Building contract for $51 million facility to be awarded in the spring

Posted: Friday, October 01, 2004

At least 30,000 yards of soil and tons of crumbled rock will be removed by December to make room for the $51 million marine research station at Lena Point by December.

Federal officials said Thursday that they expect to award a construction contract for the 690,000-square-foot National Marine Fisheries Service research center in the spring. They expect to open it in 2007.

The Lena Point waterfront site, a former rock quarry, will provide office space for 107 workers and replace most but not all operations at the 44-year-old Auke Bay Laboratory in Juneau.

"Auke Bay has pretty much outlived its useful life," said John Gorman, the National Oceanic and Atmospheric Administration project manager for construction at Lena Point. During a Thursday site tour for the visiting Deputy Undersecretary of Commerce for Oceans and Atmosphere, Brig. Gen. John J. Kelly, Jr., Gorman said the Auke Bay lab was designed to be built in Panama City, Florida, not Alaska.

Kelly was also taken on a tour of the Auke Bay lab, where he was shown cramped office quarters and a trailer that served as a research lab.

Part of Gorman's job is to make sure the new Lena Point building will satisfy the needs of the NOAA scientists who will be working there, Gorman said.

Kelly, who was involved in the funding effort for the project in Washington said it made him feel good to see the project moving along. "It's really a lovely site. It will be nice to come back in two years," he said.

Although the Lena Point complex will increase space and improve lab and office conditions for federal employees and contractors, it will not have a dock and will not support hatchery work and the research on fresh and mixed salinity water that is done at Auke Bay, said Steve Ignell, Auke Bay Lab deputy director.

At least several employees and marine research efforts will need to remain at Auke Bay, Ignell said. As of yet, "nobody has done a head count," he said, adding that that sort of planning will be done after the project enters the construction phase.

"We're just really happy the building is underway," Ignell said.

Because of high construction bids in 2002, the project had to be radically downsized, eliminating a large auditorium planned on the right wing of the complex. The original plan cost $78 million, Gorman said.

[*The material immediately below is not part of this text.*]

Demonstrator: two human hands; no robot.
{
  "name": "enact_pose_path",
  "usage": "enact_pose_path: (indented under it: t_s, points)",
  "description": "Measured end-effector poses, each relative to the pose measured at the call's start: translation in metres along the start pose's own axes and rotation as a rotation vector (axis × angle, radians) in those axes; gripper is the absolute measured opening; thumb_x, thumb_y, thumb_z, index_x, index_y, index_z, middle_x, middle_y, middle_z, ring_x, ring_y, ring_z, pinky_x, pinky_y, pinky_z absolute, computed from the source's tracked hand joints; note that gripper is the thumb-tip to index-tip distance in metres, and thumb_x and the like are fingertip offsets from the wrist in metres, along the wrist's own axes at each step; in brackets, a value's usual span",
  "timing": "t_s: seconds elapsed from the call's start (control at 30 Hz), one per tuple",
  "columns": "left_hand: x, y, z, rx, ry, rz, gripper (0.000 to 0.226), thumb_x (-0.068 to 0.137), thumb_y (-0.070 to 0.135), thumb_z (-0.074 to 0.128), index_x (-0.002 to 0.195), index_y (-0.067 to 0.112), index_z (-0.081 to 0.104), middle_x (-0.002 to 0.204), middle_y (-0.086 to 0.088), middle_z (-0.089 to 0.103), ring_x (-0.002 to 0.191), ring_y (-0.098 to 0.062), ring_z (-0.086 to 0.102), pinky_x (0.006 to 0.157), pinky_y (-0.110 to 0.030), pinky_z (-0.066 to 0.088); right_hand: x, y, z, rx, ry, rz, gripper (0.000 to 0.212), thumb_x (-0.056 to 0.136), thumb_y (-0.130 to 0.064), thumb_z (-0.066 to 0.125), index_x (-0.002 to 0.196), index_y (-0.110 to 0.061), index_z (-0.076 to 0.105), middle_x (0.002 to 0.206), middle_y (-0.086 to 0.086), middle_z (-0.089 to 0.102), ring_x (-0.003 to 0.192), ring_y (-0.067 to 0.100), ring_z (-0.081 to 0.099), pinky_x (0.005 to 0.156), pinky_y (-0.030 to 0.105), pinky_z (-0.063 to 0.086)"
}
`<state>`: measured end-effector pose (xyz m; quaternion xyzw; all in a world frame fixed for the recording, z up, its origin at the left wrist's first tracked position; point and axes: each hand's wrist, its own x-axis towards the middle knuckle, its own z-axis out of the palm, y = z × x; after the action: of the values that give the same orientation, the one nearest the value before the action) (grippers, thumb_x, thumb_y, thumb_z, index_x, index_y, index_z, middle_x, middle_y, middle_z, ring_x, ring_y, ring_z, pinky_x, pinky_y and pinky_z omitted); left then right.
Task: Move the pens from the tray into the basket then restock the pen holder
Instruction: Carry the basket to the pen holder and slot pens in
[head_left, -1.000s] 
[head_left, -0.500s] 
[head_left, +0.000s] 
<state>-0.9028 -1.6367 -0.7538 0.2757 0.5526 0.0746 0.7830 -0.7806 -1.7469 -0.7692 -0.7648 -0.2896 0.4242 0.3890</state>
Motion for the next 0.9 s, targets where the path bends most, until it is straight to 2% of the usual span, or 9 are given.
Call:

For different reasons, downsizing is also underway for the second research facility at Lena Point - a commercial fisheries graduate research center for the University of Alaska Fairbanks.

UAF had asked the Alaska Legislature for $18 million for its Lena Point center but only received $9 million when it received its appropriation in 2002.

Presently, UAF is redesigning its project plans to build what it can now and build a second phase in the future. "We had to drop back and start over," said UAF project manager Michael Ruckhouse, who is based in Fairbanks.

UAF hopes to complete the first phase of construction in 2006.